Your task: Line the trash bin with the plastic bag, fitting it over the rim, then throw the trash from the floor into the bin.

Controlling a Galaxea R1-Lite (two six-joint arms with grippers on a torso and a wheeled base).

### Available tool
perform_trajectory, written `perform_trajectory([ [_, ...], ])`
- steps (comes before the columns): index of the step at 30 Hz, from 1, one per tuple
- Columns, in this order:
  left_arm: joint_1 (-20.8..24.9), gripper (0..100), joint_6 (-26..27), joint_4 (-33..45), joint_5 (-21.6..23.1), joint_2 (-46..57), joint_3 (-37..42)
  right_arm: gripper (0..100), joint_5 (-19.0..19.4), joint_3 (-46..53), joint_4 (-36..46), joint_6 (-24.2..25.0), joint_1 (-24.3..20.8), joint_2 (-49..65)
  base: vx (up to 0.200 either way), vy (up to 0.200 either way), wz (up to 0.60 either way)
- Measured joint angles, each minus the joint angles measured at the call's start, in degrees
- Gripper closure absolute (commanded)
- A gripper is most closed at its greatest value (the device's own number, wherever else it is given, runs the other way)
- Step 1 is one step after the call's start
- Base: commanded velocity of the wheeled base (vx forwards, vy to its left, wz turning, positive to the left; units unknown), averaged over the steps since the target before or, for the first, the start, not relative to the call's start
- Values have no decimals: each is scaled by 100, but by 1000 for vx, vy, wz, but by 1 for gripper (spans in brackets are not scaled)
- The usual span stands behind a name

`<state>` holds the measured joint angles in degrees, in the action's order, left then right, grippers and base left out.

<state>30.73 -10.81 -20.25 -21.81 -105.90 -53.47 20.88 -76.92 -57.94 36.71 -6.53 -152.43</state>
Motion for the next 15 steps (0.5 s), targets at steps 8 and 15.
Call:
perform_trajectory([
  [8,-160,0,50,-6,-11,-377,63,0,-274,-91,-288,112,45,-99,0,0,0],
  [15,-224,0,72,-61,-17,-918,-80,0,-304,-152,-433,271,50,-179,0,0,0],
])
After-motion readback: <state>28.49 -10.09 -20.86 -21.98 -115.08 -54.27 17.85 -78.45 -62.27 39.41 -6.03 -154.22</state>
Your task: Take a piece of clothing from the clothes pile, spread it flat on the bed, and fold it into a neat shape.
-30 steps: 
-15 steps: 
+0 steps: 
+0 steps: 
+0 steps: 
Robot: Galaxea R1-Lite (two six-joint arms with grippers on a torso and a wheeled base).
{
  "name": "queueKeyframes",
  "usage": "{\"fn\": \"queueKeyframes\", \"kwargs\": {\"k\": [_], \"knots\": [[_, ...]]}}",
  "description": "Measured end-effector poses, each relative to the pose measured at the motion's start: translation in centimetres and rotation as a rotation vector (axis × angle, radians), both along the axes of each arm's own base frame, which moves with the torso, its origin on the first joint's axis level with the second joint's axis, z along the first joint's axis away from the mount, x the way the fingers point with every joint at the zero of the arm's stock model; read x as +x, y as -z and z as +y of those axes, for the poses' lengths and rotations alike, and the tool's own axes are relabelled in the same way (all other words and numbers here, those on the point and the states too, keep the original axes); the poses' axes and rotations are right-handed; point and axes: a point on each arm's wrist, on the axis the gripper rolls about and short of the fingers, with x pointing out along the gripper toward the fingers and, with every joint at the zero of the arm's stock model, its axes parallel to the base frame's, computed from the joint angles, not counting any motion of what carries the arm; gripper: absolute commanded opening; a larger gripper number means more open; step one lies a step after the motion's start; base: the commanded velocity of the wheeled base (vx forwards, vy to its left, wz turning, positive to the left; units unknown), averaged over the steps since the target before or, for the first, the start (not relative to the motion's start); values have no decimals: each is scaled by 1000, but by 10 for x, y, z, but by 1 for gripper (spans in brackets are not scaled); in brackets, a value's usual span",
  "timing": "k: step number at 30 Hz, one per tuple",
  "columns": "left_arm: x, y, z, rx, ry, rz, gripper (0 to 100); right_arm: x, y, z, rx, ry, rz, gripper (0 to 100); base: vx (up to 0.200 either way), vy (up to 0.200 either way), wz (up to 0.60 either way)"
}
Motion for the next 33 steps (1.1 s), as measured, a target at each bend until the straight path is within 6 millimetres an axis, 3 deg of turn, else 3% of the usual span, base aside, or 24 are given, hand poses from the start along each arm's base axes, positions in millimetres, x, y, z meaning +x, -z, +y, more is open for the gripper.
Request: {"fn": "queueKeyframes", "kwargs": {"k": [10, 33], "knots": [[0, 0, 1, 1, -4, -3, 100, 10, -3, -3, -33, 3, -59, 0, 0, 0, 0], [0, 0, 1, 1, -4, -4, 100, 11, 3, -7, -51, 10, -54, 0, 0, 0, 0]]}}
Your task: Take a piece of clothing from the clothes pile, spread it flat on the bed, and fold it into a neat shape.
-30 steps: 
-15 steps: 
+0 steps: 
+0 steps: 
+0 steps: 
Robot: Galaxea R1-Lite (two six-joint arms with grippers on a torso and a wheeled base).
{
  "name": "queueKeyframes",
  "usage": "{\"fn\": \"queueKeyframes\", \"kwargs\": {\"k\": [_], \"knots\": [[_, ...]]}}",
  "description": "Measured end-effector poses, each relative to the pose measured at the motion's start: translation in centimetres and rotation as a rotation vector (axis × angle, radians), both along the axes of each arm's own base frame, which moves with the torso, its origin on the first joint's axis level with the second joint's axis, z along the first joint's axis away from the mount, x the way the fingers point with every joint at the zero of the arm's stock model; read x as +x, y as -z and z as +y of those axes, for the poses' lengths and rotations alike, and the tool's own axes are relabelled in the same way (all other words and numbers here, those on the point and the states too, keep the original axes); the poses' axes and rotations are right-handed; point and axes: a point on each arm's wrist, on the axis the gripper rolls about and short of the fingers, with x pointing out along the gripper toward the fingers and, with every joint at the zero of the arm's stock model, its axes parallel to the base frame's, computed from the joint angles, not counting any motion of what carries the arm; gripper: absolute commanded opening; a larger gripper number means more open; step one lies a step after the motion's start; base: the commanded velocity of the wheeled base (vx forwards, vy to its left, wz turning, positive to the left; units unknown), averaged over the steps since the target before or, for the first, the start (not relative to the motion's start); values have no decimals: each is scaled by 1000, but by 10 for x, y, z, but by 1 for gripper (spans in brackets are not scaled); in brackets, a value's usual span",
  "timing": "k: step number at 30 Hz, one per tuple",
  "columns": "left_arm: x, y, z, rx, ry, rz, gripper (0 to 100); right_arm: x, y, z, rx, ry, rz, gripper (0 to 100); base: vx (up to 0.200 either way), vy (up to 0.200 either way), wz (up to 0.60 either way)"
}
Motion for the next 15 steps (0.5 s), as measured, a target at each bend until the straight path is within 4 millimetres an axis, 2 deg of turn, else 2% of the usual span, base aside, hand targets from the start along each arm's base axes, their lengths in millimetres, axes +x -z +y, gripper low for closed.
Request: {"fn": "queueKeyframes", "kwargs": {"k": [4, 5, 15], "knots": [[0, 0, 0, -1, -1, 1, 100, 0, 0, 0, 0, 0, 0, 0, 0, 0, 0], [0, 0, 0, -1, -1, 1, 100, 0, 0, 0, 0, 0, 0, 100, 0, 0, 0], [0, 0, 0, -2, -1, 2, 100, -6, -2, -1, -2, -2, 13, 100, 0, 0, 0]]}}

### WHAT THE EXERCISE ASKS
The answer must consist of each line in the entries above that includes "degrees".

### TASK RESPONSE
- Measured joint angles, each minus the joint angles measured at the call's start, in degrees
`<state>` holds the measured joint angles in degrees, in the action's order, left then right, grippers and base left out.

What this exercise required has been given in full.